- **Your goal**: From the first line of the data below, copy each line up to the one containing "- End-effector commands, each", and include that line too.

- **Given information**:
►
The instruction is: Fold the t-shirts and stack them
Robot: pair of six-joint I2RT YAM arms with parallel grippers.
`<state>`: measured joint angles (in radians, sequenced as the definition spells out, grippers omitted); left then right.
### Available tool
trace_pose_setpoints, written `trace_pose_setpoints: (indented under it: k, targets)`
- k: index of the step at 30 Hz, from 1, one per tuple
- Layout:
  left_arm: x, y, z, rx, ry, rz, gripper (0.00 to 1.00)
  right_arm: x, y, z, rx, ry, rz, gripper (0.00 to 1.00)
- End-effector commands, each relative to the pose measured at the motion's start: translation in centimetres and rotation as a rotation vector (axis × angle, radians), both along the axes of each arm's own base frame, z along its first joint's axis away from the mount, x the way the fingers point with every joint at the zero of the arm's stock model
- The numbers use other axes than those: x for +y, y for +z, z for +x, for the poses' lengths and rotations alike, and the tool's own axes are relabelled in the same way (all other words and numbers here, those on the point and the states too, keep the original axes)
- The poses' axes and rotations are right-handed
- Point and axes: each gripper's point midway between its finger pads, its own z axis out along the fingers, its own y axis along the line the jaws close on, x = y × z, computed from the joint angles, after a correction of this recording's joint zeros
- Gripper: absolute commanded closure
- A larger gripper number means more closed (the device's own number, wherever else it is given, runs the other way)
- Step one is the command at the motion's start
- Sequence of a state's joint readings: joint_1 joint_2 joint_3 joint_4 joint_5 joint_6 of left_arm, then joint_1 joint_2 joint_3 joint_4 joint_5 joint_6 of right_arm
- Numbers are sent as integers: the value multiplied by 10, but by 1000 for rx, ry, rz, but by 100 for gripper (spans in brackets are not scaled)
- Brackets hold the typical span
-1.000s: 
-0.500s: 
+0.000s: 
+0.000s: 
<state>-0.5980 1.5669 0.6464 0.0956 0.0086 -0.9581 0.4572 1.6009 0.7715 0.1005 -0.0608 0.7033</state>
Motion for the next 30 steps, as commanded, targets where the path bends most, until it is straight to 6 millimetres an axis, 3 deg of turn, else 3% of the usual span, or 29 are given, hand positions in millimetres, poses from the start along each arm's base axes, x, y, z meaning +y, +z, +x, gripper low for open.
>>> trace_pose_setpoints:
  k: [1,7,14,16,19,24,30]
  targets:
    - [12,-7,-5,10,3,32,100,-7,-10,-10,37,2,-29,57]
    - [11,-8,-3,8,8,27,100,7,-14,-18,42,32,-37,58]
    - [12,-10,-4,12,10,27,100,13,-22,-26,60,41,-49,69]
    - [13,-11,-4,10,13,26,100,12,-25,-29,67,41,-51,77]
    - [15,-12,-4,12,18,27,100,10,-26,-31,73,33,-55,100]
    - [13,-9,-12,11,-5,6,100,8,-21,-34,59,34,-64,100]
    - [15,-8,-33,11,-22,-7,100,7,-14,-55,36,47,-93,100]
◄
- **Answer below**:
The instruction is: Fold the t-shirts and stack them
Robot: pair of six-joint I2RT YAM arms with parallel grippers.
`<state>`: measured joint angles (in radians, sequenced as the definition spells out, grippers omitted); left then right.
### Available tool
trace_pose_setpoints, written `trace_pose_setpoints: (indented under it: k, targets)`
- k: index of the step at 30 Hz, from 1, one per tuple
- Layout:
  left_arm: x, y, z, rx, ry, rz, gripper (0.00 to 1.00)
  right_arm: x, y, z, rx, ry, rz, gripper (0.00 to 1.00)
- End-effector commands, each relative to the pose measured at the motion's start: translation in centimetres and rotation as a rotation vector (axis × angle, radians), both along the axes of each arm's own base frame, z along its first joint's axis away from the mount, x the way the fingers point with every joint at the zero of the arm's stock model

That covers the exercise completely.